Hem iadei ziyaret yapayım, hem Çek Cumhuriyeti’ndeki Erasmus havasını yerinde göreyim hem de oradan bir koşu Prag’a gider dönerim diye fırsat yaratıp 3-4 günlüğüne Çek’in ikinci büyük kenti Brno’ya gittim; İnci ile Sezin‘in misafir oldum.

~

Yine seyahat ritüelimin bir parçası olarak son dakikada tren biletimi alıp trene binebildim. 9:25’te kalkacak tren için biletimi almak üzere koşarak 9:20 civarında bilet satış ofisine girdim. Gidiş-dönüş olsun, öğrenci olsun diyerek kartımı uzattığımda öğrenci bileti alamayacağımı söyledi. Aceleden soramadım bile sebebini. Gidiş-dönüş 4 günlük tren biletine 11700 Ft (39 Avro) sayıp biletimi aldığım gibi koşarak trene bindim. Bir gün yanlış trene bineceğim bu heyecanla ya hayırlısı.
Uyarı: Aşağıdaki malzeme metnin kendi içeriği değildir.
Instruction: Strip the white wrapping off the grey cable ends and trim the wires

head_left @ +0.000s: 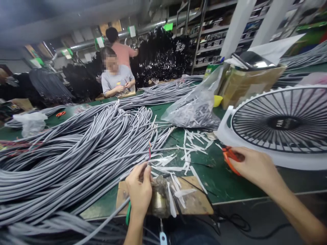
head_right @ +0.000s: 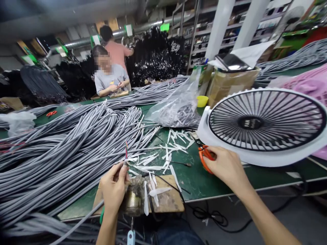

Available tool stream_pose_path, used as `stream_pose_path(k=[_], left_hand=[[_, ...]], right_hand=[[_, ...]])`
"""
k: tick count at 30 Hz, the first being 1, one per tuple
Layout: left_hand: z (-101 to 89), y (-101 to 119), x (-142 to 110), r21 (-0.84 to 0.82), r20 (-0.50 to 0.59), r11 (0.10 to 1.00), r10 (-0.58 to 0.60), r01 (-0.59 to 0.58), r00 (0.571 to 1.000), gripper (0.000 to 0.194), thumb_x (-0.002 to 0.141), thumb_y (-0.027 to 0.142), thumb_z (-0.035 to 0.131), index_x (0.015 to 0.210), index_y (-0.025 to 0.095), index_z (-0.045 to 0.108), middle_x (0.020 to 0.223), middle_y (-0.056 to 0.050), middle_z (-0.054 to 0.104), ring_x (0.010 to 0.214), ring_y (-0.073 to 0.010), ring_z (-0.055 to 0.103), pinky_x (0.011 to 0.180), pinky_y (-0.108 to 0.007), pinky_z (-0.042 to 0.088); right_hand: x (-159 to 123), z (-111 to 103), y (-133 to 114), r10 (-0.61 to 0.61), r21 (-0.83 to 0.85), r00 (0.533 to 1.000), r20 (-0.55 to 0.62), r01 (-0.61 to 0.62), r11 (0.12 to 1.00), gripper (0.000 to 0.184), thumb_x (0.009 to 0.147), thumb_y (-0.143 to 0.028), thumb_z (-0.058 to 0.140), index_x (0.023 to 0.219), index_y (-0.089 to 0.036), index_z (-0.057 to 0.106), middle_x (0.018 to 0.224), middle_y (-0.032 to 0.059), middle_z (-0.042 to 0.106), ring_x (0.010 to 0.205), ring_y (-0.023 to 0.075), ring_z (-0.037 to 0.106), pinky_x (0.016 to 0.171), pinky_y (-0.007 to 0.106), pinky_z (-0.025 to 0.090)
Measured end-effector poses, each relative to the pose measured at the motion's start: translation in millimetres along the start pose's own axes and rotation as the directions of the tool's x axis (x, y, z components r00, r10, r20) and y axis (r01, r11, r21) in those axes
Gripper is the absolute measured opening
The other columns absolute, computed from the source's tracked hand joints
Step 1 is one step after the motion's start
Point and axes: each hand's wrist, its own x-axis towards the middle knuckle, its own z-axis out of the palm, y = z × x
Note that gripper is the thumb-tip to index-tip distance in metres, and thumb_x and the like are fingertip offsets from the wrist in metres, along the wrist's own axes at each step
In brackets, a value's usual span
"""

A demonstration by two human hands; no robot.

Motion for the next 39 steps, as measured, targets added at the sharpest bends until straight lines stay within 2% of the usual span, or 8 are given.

15 günün ardından yeniden aynı trendeyim. Mayıs’ın ilk gününde Yunus’la Bratislava’ya gitmek üzere bindiğim tren. Trene binmeden önceki “Yetişebilecek miyim?” telaşı da, trenin bomboş halleri de aynı. Budapeşte’den hareket eden trenler hep boş oluyor. Kendime ıssız bir kompartıman bulup içine yerleştim. Az sonra da kahve servisi başlayınca keyfim tam yerine geldi.
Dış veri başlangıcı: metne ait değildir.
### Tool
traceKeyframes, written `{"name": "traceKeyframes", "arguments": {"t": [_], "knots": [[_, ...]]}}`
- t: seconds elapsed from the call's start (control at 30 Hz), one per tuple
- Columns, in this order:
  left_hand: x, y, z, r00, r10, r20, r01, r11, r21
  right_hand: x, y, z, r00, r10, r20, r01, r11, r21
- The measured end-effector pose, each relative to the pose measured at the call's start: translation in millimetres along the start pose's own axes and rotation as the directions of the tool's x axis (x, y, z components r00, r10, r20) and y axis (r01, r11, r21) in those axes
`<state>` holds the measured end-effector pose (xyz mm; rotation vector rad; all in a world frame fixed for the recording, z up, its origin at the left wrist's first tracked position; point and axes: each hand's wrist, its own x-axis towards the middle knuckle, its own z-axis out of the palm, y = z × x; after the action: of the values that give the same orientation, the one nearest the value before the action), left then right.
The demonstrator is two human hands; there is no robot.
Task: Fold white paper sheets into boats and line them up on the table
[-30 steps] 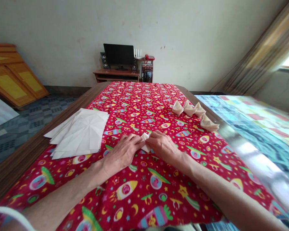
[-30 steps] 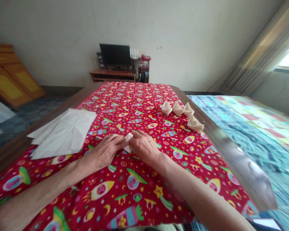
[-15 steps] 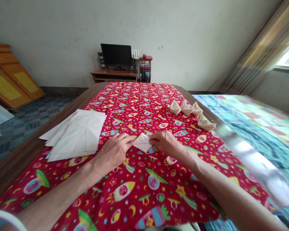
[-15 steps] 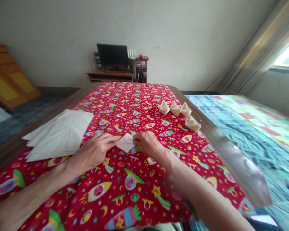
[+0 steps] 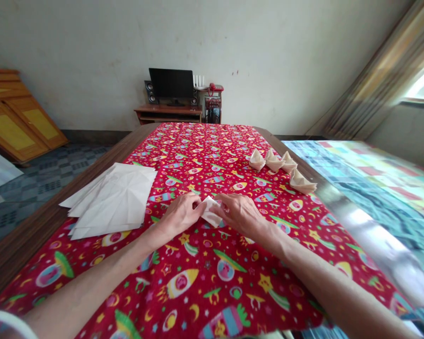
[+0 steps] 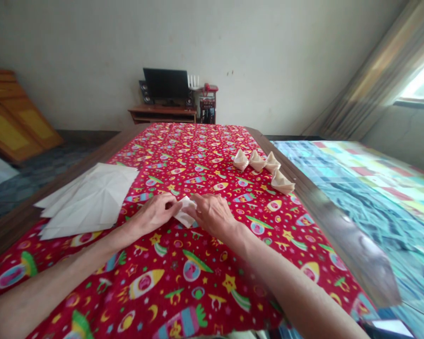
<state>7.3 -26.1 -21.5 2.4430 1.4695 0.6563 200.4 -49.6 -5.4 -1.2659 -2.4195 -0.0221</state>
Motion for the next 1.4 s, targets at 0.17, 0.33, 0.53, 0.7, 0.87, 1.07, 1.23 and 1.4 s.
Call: {"name": "traceKeyframes", "arguments": {"t": [0.17,0.33,0.53,0.7,0.87,1.07,1.23,1.4], "knots": [[1.1,7.4,-5.5,1.000,-0.022,-0.006,0.019,0.961,-0.276,5.3,-23.1,1.5,0.993,-0.077,-0.090,0.064,0.989,-0.136],[-6.9,16.5,-11.2,0.989,-0.041,-0.143,-0.020,0.915,-0.403,8.7,-19.3,2.1,0.971,-0.044,-0.236,0.055,0.998,0.041],[-6.0,5.7,6.1,0.979,-0.095,-0.180,-0.018,0.841,-0.541,17.1,-0.3,7.6,0.888,0.417,-0.194,-0.183,0.708,0.682],[-4.4,1.0,3.4,0.992,-0.091,-0.084,0.028,0.825,-0.565,17.7,6.1,16.7,0.885,0.465,-0.007,-0.279,0.542,0.793],[-3.9,-7.2,1.7,0.997,-0.006,-0.074,-0.016,0.955,-0.296,7.9,7.5,13.2,0.950,0.303,0.073,-0.307,0.870,0.387],[-7.4,-14.9,8.4,0.958,0.176,-0.226,-0.163,0.984,0.073,2.0,11.5,17.6,0.997,0.080,-0.010,-0.078,0.989,0.123],[-17.3,-7.5,-1.8,0.942,0.327,-0.079,-0.322,0.944,0.073,1.0,15.9,19.3,0.984,-0.177,-0.031,0.179,0.979,0.103],[-26.7,-4.5,-6.3,0.944,0.327,-0.040,-0.326,0.945,0.029,-1.7,24.2,22.2,0.955,-0.295,-0.017,0.291,0.932,0.215]]}}
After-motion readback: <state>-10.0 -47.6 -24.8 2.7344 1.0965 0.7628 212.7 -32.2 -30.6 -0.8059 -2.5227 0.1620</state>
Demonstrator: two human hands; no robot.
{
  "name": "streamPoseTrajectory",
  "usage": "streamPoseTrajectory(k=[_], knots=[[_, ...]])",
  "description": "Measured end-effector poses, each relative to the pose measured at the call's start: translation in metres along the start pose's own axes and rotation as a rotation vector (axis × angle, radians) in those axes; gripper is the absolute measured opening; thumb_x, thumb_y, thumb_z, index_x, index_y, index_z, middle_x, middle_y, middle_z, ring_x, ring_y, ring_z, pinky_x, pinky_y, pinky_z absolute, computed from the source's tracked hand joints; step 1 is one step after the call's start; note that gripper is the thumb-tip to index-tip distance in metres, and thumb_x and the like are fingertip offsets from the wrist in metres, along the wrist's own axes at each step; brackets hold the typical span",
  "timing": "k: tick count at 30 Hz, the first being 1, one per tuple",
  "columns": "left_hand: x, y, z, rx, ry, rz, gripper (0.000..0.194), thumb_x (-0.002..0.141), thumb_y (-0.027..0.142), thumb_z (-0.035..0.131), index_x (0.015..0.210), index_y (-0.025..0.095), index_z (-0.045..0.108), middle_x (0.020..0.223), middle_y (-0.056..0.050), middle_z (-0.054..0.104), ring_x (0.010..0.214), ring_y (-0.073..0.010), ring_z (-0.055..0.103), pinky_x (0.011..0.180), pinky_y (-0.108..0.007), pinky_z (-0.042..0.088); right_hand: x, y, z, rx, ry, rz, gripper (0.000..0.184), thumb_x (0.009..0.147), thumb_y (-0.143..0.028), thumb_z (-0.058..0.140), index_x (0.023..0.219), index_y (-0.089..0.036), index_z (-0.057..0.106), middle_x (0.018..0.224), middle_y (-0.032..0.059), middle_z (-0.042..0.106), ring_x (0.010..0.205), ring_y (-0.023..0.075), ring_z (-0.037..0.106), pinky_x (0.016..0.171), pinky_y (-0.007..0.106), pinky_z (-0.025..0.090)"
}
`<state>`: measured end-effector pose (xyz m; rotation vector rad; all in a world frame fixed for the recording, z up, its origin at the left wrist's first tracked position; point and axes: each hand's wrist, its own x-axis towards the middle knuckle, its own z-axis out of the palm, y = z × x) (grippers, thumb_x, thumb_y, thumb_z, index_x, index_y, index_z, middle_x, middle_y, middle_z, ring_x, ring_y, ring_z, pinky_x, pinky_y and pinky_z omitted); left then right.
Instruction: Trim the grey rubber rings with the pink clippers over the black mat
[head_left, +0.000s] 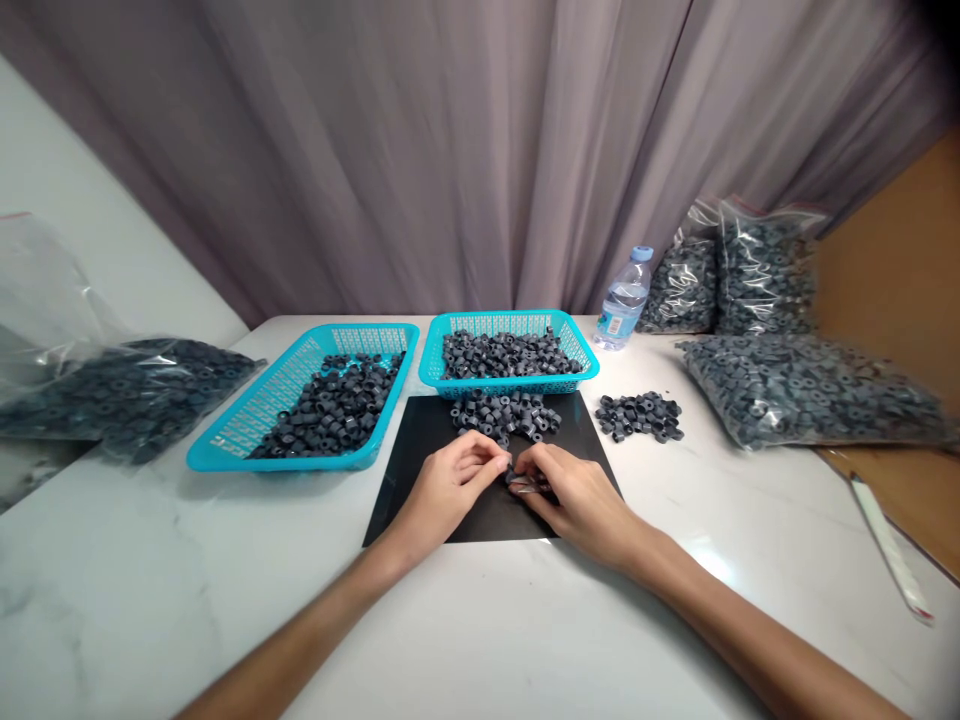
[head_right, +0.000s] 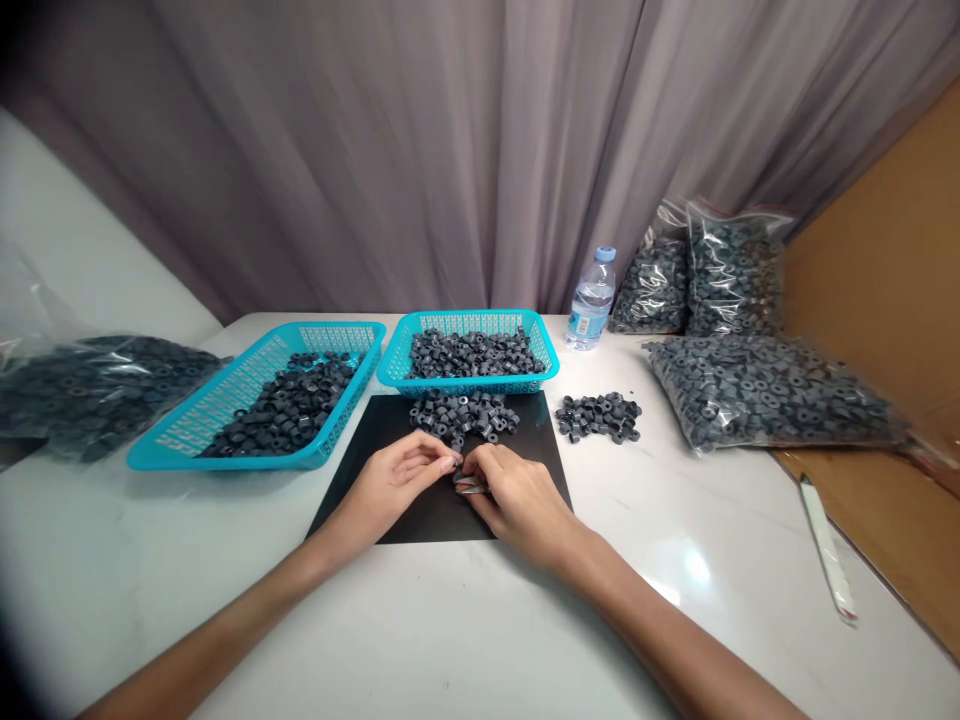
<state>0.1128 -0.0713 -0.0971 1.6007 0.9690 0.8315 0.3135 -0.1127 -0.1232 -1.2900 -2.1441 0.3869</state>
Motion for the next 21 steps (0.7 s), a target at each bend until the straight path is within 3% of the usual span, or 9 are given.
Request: streamPoseTrajectory(k=[4,6,10,14,21], knots=[[0.002,0.005,-0.004,-0.093,0.083,-0.005,0.023,0.084,0.037,0.074,0.086,0.017,0.063,0.093,-0.004,0.071,0.094,-0.0196,0.07,0.091,-0.033,0.057,0.0,-0.002,-0.002,-0.018,0.015,-0.005,0.005,0.1,-0.024,0.056,0.105,-0.024,0.057,0.099,0.004,0.066,0.083,0.0187,0.064,0.064,0.028,0.045],[0.001,0.01,-0.005,-0.11,0.111,-0.008,0.023,0.085,0.037,0.075,0.087,0.017,0.062,0.088,-0.002,0.068,0.085,-0.0162,0.067,0.083,-0.029,0.056,0.001,-0.002,-0.003,-0.031,0.006,-0.018,0.014,0.1,-0.024,0.057,0.114,-0.024,0.058,0.108,0.0058,0.064,0.086,0.0189,0.065,0.064,0.028,0.048],[-0.002,0.017,-0.004,-0.162,0.112,-0.003,0.021,0.089,0.034,0.071,0.105,0.021,0.065,0.083,0.002,0.065,0.08,-0.0126,0.062,0.078,-0.023,0.052,0.002,-0.003,-0.004,-0.053,-0.057,-0.116,0.034,0.101,-0.021,0.055,0.133,-0.032,0.056,0.121,0.0062,0.061,0.099,0.0203,0.065,0.073,0.029,0.053],[-0.005,0.021,-0.002,-0.229,0.047,-0.045,0.021,0.09,0.034,0.069,0.104,0.019,0.074,0.097,-0.004,0.07,0.09,-0.0154,0.063,0.084,-0.025,0.052,0.001,-0.001,-0.003,-0.027,-0.076,-0.116,0.032,0.1,-0.016,0.054,0.128,-0.029,0.06,0.116,0.0057,0.064,0.1,0.0207,0.066,0.079,0.03,0.054],[-0.005,0.025,-0.002,-0.402,0.008,-0.167,0.028,0.086,0.033,0.074,0.109,0.018,0.079,0.105,-0.007,0.076,0.1,-0.0195,0.066,0.097,-0.031,0.05,0.001,0.001,-0.003,-0.002,-0.036,-0.057,0.021,0.097,-0.012,0.056,0.113,-0.025,0.058,0.112,0.0047,0.066,0.094,0.0208,0.068,0.07,0.029,0.05]])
Yaklaşık 4 saatlik yolculuğun ilk 2 saati Bratislava’ya kadar bildik bir manzara ile geçecekti. Bu arayı Dark Skies filmi ile geçiştirdim.

~

Filmin sonlarına doğru anonsu duydum: “Bratislava Tren İstasyonu’na yaklaşıyoruz, inecek yolcularımız lütfen hazırlansın.”ın Macarca’sı; muhtemelen. Kafamı ekrandan kaldırıp camdan dışarıya bakıyorum. İlk olarak Apollo Köprüsü göze çarpıyor. Gözümle Tuna Nehri boyunca devam ediyorum. İşte Nový Köprüsü de orada. Ne kadar da tanıdık geliyor her yer. Şunlar köprüler, şurası kale. Bak şu kule de kilise herhalde. Parkta işte tam şurada.

Ve sonra Bratislava Tren İstasyonu’nun o eski binası şehirle aramıza giriyor. Şimdi tek görünen şey, çantalarını yüklenmiş sırtçantalılar, birbirleriyle öpüşen sevgililer.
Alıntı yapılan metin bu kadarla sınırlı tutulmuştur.